Why Does Inequality Matter?

There are a range of ethical and moral arguments around inequality, and without getting into those it is important to reiterate that the Church teaches that work is to be in the service of human dignity and that wages ought to allow for a modest but dignified life. And more specifically, the principle of the universal destination of goods reminds us that we do not own the Earth, it is a gift given to us by God for each and every person to be able to live a dignified life but that does not allow for greed or the wanton destruction of Creation. To take more than we need to do so is not right, and even more so when our taking more deprives others of their fair share.

We also ought to keep in mind that a genuinely human society, one genuinely ordered to the common good, is one in which we support and encourage every person to grow into a truly mature humanity, or what the Church commonly refers to as ‘integral human development’. When we think about inequality we ought to be evaluating it through questions about whether it allows, recognises and supports this God-given dignity and its full development. Given what we know about how inequality, especially gross inequality, is terrible for our society in a whole host of practical ways, we must be deeply concerned for the way it is degrading our dignity, especially for those left so far behind.
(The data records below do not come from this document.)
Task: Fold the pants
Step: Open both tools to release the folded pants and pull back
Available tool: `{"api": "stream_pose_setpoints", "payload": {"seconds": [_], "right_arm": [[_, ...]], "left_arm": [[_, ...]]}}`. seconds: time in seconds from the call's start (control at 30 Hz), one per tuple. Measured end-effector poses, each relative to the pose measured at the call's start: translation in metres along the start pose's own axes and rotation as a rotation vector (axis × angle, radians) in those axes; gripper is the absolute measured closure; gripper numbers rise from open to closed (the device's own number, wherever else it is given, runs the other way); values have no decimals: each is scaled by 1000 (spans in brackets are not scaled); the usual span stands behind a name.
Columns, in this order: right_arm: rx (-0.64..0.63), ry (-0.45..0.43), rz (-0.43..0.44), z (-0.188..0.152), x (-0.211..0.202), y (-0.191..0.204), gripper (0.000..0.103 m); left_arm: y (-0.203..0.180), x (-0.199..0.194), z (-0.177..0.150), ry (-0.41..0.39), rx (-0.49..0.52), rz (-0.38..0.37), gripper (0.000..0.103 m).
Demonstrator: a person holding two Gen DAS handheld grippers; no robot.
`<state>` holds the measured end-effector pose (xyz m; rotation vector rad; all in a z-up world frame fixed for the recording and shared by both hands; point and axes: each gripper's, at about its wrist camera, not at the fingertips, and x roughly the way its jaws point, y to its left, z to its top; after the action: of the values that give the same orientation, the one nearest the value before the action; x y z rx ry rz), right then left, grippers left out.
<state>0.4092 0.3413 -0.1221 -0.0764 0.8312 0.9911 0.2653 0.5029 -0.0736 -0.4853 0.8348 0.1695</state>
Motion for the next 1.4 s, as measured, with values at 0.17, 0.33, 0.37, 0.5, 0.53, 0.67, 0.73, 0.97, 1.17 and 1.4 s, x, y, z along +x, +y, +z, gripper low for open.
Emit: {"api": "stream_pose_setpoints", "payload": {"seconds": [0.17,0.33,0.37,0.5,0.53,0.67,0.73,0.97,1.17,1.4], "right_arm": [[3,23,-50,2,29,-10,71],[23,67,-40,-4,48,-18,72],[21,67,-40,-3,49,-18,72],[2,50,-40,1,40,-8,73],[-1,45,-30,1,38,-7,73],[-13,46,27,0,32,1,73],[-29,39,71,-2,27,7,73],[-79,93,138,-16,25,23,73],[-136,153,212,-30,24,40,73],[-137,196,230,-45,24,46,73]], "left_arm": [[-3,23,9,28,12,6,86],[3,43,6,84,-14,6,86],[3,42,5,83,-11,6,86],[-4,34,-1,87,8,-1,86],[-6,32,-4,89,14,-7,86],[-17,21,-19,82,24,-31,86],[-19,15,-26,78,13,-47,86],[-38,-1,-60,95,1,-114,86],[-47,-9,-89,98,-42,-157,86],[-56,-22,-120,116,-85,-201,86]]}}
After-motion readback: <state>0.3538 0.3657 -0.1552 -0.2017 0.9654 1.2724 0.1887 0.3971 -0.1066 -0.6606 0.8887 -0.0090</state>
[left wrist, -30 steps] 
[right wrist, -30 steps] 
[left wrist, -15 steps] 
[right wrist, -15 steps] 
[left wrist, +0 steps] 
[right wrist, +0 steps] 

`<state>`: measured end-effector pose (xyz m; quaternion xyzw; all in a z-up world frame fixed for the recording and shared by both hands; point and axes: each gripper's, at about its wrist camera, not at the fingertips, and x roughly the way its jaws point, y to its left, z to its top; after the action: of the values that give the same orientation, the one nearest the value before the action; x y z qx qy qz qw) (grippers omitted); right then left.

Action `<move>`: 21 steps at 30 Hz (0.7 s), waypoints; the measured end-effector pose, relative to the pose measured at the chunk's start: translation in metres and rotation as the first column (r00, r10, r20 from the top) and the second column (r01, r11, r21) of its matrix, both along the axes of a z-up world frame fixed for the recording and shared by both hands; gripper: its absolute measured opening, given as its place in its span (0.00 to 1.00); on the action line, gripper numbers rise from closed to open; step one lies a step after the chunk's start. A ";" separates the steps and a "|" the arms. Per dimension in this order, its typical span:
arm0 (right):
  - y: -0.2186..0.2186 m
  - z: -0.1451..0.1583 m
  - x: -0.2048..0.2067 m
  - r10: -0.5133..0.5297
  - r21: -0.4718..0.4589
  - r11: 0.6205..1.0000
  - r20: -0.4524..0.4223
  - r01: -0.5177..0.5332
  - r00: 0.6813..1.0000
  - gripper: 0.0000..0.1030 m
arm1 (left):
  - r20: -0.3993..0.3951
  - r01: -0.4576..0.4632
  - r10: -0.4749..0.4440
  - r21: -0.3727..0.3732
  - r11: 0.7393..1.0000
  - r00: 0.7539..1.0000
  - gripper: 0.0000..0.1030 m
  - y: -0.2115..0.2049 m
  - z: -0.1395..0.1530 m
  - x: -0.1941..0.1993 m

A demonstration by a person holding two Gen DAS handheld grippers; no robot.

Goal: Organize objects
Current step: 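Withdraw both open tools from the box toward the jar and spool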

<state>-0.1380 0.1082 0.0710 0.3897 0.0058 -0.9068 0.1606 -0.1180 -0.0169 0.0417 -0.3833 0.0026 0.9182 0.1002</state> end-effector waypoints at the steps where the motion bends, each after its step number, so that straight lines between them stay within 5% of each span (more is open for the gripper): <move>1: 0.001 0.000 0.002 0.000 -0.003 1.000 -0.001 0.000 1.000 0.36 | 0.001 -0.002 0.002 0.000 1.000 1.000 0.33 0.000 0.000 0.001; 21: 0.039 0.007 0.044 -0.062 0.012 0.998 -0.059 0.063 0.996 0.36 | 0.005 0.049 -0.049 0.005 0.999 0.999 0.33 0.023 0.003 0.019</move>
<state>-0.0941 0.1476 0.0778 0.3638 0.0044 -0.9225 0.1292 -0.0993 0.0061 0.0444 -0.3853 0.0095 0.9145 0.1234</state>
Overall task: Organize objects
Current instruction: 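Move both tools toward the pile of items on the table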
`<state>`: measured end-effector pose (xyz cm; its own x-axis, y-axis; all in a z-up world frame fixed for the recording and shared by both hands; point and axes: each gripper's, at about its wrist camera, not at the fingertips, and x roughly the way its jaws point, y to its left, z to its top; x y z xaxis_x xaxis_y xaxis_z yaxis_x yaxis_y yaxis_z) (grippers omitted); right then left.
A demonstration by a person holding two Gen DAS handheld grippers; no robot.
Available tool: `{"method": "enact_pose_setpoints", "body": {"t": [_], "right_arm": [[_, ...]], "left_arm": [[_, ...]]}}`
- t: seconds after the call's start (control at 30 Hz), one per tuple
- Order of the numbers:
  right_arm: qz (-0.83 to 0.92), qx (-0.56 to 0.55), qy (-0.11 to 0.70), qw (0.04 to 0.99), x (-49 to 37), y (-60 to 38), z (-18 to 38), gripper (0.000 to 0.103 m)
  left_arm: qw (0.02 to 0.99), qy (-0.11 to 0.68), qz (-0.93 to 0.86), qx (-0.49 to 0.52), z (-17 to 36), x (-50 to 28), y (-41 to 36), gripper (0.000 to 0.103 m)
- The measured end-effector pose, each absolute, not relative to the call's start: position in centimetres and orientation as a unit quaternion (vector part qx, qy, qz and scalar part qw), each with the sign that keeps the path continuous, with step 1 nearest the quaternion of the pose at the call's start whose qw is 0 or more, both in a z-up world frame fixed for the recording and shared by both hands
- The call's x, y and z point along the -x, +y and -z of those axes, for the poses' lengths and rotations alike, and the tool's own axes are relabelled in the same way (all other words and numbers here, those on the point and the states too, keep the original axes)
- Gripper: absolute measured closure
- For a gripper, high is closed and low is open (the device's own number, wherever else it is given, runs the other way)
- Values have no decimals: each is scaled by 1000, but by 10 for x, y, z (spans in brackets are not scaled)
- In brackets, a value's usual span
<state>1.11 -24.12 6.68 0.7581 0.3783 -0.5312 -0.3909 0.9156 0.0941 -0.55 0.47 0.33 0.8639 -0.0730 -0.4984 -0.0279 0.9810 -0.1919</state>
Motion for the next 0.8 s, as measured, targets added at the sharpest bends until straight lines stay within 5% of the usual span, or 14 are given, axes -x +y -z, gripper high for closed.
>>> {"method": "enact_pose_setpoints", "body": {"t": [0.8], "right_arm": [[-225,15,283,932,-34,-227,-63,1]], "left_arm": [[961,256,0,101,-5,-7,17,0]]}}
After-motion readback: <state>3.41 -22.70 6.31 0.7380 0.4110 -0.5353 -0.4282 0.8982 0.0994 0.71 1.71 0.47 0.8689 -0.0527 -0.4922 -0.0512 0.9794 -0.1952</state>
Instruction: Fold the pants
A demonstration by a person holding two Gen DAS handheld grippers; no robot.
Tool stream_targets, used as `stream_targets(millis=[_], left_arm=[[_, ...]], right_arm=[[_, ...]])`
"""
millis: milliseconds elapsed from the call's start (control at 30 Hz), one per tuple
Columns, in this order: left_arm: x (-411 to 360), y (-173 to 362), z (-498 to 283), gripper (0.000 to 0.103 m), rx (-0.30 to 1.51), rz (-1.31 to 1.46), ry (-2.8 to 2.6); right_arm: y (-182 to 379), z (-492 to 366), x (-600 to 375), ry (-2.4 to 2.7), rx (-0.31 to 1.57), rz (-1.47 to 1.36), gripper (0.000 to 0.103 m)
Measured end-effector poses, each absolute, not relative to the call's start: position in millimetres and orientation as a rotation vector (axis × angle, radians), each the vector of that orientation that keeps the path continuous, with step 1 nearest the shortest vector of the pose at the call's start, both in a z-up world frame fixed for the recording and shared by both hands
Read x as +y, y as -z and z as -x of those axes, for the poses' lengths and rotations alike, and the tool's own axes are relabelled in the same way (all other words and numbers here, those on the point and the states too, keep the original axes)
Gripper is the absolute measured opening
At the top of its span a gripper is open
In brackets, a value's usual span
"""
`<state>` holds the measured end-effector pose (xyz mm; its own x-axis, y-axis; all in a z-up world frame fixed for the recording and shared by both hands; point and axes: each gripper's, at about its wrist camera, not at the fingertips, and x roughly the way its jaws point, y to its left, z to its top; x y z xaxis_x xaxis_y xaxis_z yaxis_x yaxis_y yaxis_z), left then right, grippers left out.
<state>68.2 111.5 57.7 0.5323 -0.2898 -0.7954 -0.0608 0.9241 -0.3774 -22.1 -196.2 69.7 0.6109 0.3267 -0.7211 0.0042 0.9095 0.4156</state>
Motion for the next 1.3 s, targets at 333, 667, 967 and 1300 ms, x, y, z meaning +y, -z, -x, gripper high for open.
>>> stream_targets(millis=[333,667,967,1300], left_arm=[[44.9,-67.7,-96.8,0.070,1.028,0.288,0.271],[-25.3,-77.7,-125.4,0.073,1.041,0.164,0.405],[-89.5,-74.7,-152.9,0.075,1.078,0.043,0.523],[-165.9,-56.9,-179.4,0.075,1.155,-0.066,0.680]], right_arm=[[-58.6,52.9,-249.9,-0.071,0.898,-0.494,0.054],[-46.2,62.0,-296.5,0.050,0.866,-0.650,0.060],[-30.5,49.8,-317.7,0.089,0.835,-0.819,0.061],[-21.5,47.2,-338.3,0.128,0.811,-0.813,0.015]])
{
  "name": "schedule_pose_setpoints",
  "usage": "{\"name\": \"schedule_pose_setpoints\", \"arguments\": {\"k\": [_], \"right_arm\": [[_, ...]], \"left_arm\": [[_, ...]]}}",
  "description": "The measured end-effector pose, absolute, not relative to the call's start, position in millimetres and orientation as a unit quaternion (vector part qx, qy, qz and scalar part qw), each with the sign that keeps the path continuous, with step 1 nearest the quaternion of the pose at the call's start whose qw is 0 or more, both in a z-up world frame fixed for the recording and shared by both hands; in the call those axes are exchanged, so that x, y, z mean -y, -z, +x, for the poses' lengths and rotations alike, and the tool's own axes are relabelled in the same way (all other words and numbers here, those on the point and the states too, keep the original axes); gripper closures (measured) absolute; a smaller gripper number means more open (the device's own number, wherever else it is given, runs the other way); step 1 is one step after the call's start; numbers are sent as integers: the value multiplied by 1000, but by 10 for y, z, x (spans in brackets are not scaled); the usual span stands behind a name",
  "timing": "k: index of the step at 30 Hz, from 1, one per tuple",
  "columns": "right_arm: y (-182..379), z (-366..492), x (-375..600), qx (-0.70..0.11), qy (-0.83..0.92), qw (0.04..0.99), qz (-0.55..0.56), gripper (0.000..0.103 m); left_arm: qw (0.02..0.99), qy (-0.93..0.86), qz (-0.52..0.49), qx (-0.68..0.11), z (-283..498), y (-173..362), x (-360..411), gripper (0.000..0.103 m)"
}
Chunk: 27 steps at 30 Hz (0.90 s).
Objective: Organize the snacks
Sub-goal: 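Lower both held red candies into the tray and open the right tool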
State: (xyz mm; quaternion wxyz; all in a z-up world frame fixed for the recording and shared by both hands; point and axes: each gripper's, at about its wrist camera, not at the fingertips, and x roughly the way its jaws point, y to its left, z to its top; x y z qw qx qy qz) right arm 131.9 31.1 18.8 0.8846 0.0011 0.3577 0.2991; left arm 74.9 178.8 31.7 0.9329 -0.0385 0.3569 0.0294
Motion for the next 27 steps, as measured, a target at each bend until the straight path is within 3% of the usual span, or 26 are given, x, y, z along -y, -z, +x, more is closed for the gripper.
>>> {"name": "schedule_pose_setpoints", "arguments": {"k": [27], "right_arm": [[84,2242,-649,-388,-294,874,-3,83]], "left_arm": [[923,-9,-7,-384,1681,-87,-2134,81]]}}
In a practical sense there is some evidence, though it is complex and inconclusive in some ways, that inequality may affect performance on a whole range of social indicators such as the quality and length of life, educational outcomes and crime rates.  More broadly though we know that inequality erodes social cohesion and stability, especially when it is also linked to a lack of social mobility and a hollowing out of the middle class and the more complex cross-class social ties that result. This lack of social cohesion and economic stability often leads to deeply polarising political conflict such as we are witnessing in many Western democracies at present, and at times even violent conflict. Related to this is that high inequality undermines and skews our democratic political system by concentrating decision making power in the increasingly fewer hands of those who own most of the wealth and can buy political influence. Historians, scholars and other writers have shown that severe enough inequality, in income but especially property ownership, has resulted in mass warfare, violent and transformative revolutions, state collapse and catastrophic epidemics. In short the more equal a society the better it is for all of us.

What Can We Do?

The World Inequality Report suggests that there are some key ways countries can reduce inequality. One of the key ones is to create a fairer tax system, with a focus on a system of income tax progression which it notes ‘is a proven tool to combat rising income and wealth inequality at the top’. Related to this is a strong tax system that reduces and holds to account tax evasion, both by wealthy individuals and large corporations. In Australia, the introduction of inheritance or death taxes may play a key role in reducing inequality.  Another key redress is to create fairer labour laws that tilt the balance of power back towards employees, with a focus on higher minimum wages to reduce earnings dipsarities. Other ways to address the problem include improving access to education, including managing the debt burden that follows any education, but especially at the tertiary level. At an individual level advocating around any of these issues to your elected representatives and just having conversations and sharing your experiences will be useful ways to contribute in this area. Also check out some of the resources and suggestions on our poverty page for some specific campaigns or issues you might want to get involved in.